* THE PROBLEM:
The records below are to be returned word for word, with pictures left out.

___ GIVEN DATA

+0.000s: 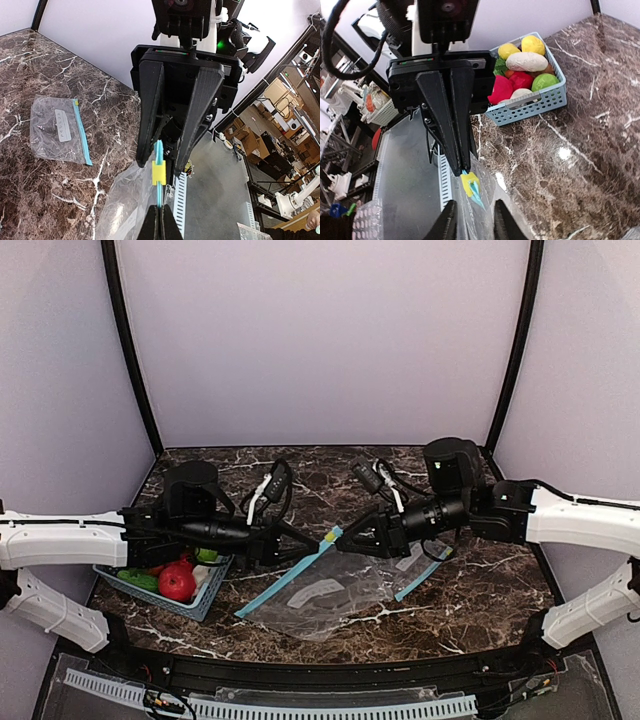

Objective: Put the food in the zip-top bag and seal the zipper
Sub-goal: Hold the zipper food storage bag at the center of the board, then hold the zipper from the zipper food storage bag, then unzip the zipper of the food storage bag.

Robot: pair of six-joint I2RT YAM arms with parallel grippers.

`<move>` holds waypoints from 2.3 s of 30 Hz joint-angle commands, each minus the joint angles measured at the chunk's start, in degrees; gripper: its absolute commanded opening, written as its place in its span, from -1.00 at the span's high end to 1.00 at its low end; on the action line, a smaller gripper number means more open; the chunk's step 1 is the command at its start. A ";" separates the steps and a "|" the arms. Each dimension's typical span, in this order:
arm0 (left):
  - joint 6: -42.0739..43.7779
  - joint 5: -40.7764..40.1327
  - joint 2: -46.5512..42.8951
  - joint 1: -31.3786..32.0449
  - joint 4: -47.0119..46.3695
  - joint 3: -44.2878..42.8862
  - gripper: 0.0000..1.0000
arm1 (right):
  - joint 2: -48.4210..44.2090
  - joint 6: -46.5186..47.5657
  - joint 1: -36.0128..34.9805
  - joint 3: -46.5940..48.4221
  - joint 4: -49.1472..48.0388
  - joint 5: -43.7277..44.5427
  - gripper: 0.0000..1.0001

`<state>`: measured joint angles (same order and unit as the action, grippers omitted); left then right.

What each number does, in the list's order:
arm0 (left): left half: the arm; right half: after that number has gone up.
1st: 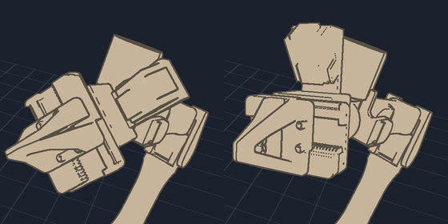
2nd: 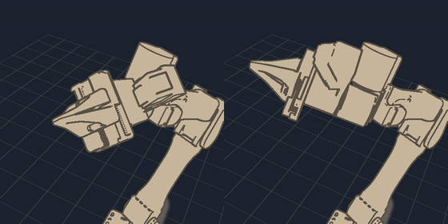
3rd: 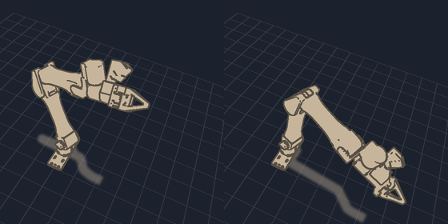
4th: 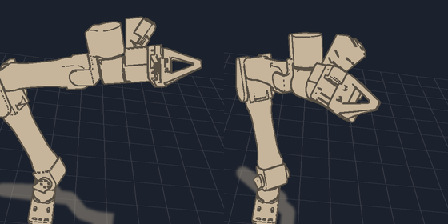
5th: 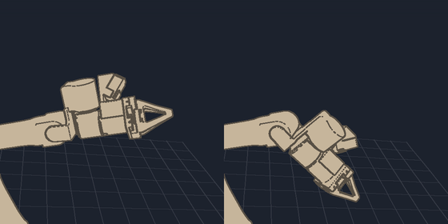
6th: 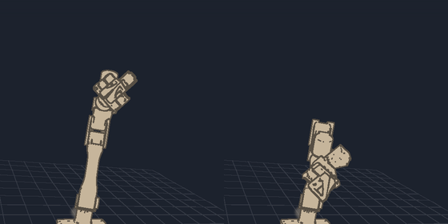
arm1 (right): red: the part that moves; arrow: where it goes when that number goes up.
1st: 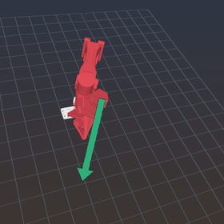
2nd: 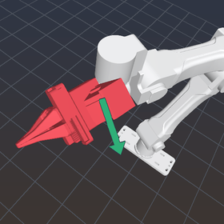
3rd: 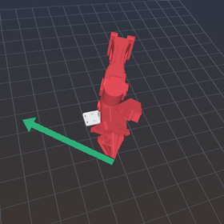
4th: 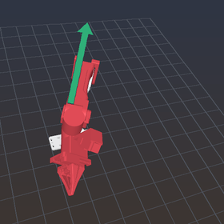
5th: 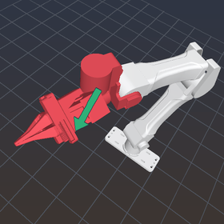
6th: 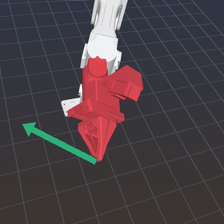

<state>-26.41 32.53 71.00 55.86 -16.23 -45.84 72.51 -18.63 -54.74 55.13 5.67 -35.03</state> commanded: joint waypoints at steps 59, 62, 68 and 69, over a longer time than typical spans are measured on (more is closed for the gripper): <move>4.22 -0.23 4.80 0.13 3.98 -5.83 0.99 | -1.97 -1.99 1.30 -0.11 -3.37 5.31 1.00; 4.69 -0.97 4.50 0.15 4.99 -5.76 0.99 | -3.46 -2.19 1.47 -0.33 -3.19 7.37 1.00; 5.39 -1.78 3.76 0.13 6.63 -5.70 0.99 | -6.06 -2.81 2.11 -1.52 -3.05 11.15 1.00; 5.40 -1.88 3.65 0.15 6.78 -5.74 0.99 | -6.47 -2.97 2.24 -1.82 -2.94 11.85 1.00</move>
<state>-22.24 30.79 76.27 55.86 -14.76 -51.40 69.10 -20.58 -53.89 54.15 4.91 -28.32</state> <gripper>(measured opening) 0.063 0.004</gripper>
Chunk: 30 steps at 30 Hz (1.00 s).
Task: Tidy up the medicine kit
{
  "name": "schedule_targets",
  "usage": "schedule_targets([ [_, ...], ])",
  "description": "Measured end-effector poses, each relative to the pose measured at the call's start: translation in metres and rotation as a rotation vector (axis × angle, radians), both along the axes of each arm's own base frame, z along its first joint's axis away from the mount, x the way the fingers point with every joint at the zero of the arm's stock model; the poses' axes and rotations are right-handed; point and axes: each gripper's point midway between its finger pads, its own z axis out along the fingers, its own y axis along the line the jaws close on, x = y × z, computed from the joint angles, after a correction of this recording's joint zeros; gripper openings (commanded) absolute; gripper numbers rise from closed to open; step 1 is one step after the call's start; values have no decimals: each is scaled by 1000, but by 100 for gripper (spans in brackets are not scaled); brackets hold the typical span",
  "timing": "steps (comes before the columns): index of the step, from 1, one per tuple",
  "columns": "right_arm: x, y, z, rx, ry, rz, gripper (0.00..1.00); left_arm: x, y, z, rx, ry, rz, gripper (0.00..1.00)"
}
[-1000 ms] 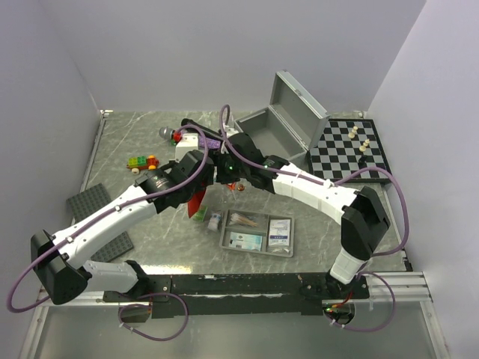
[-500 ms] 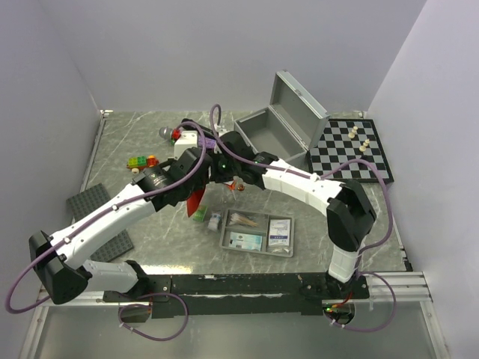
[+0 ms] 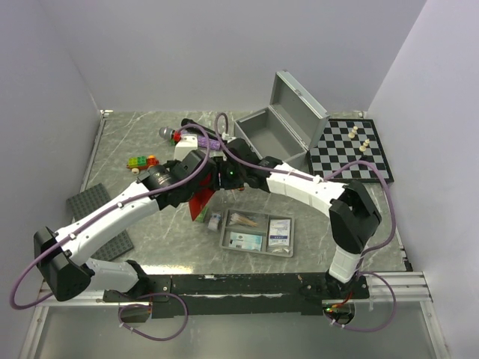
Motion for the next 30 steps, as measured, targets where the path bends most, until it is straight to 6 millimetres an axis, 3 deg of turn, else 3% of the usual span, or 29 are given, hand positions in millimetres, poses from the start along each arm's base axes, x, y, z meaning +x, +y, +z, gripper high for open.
schedule_targets([
  [5,-9,6,8,54,-4,62,78,0,3,-1,15,2,6,1],
  [12,-22,19,63,208,-108,192,79,-1,11,1,54,-4,24,1],
  [16,-25,1,87,216,-200,196,77,0,17,3,77,-15,42,1],
  [19,-12,-18,97,167,-281,151,73,0,21,0,83,-18,59,1],
  [21,-1,-27,91,122,-301,122,72,-3,24,-5,85,-12,67,1],
  [24,16,-34,64,38,-283,97,72,-12,33,-12,81,1,85,1],
  [30,56,-17,-4,-130,-217,117,80,-28,50,0,31,-30,129,1],
])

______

* ANSWER TO THIS TASK:
+0.000s: 

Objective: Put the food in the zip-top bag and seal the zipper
Sub-goal: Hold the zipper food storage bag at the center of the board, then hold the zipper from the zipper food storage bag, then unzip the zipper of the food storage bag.

Robot: pair of six-joint I2RT YAM arms with parallel grippers.

`<move>` holds waypoints from 2.3 s of 30 Hz joint-angle commands, each minus the joint angles measured at the chunk's start, in degrees; gripper: its absolute commanded opening, written as its place in its span, from -1.00 at the span's high end to 1.00 at its low end; on the action line, a smaller gripper number means more open; the chunk's step 1 is the command at its start. A ";" separates the steps and a "|" the arms. Each dimension's typical span, in this order:
arm0 (left):
  - joint 6: -42.0739..43.7779
  - joint 5: -40.7764..40.1327
  - joint 2: -46.5512..42.8951
  - joint 1: -31.3786..32.0449
  - joint 4: -47.0119..46.3695
  - joint 3: -44.2878..42.8862
  - gripper: 0.0000..1.0000
arm1 (right):
  - joint 2: -48.4210..44.2090
  - joint 6: -46.5186..47.5657
  - joint 1: -36.0128..34.9805
  - joint 3: -46.5940..48.4221
  - joint 4: -49.1472..48.0388
  - joint 5: -43.7277..44.5427
  - gripper: 0.0000..1.0001

`<state>`: measured joint angles (same order and unit as the action, grippers omitted); left then right.

What each number does, in the list's order:
arm0 (left): left half: the arm; right half: after that number has gone up.
1st: 
2nd: 
3rd: 
4th: 
5th: 
6th: 
arm1 (right): red: the part that moves; arrow: where it goes when that number goes up.
1st: 
2nd: 
3rd: 
4th: 
5th: 
6th: 

<state>-26.41 32.53 71.00 55.86 -16.23 -45.84 72.51 -18.63 -54.74 55.13 5.67 -35.03</state> commanded: joint waypoints at steps 59, 62, 68 and 69, over a longer time than typical spans are measured on (more is closed for the gripper): <move>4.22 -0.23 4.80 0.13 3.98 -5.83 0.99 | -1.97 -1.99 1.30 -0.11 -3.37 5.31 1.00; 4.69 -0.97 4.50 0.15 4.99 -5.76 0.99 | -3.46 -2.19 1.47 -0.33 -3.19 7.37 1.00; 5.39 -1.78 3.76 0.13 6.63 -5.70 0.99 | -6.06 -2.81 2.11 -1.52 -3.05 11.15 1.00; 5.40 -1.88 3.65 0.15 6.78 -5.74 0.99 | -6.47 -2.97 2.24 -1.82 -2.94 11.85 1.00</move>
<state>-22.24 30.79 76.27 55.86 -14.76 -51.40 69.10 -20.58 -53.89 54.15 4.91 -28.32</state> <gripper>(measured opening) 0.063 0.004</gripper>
Chunk: 30 steps at 30 Hz (1.00 s).
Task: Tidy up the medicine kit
{
  "name": "schedule_targets",
  "usage": "schedule_targets([ [_, ...], ])",
  "description": "Measured end-effector poses, each relative to the pose measured at the call's start: translation in metres and rotation as a rotation vector (axis × angle, radians), both along the axes of each arm's own base frame, z along its first joint's axis away from the mount, x the way the fingers point with every joint at the zero of the arm's stock model; the poses' axes and rotations are right-handed; point and axes: each gripper's point midway between its finger pads, its own z axis out along the fingers, its own y axis along the line the jaws close on, x = y × z, computed from the joint angles, after a correction of this recording's joint zeros; gripper openings (commanded) absolute; gripper numbers rise from closed to open; step 1 is one step after the call's start; values have no decimals: each is scaled by 1000, but by 100 for gripper (spans in brackets are not scaled); brackets hold the typical span",
  "timing": "steps (comes before the columns): index of the step, from 1, one per tuple",
  "columns": "right_arm: x, y, z, rx, ry, rz, gripper (0.00..1.00); left_arm: x, y, z, rx, ry, rz, gripper (0.00..1.00)"
}
[-1000 ms] 
[-500 ms] 
[+0 ms] 
Motion for the next 30 steps, as measured, targets where the path bends most, until it is straight to 6 millimetres an axis, 3 deg of turn, else 3% of the usual span, or 29 are given, hand positions in millimetres, poses from the start along each arm's base axes, x, y, z meaning +x, +y, +z, gripper high for open.
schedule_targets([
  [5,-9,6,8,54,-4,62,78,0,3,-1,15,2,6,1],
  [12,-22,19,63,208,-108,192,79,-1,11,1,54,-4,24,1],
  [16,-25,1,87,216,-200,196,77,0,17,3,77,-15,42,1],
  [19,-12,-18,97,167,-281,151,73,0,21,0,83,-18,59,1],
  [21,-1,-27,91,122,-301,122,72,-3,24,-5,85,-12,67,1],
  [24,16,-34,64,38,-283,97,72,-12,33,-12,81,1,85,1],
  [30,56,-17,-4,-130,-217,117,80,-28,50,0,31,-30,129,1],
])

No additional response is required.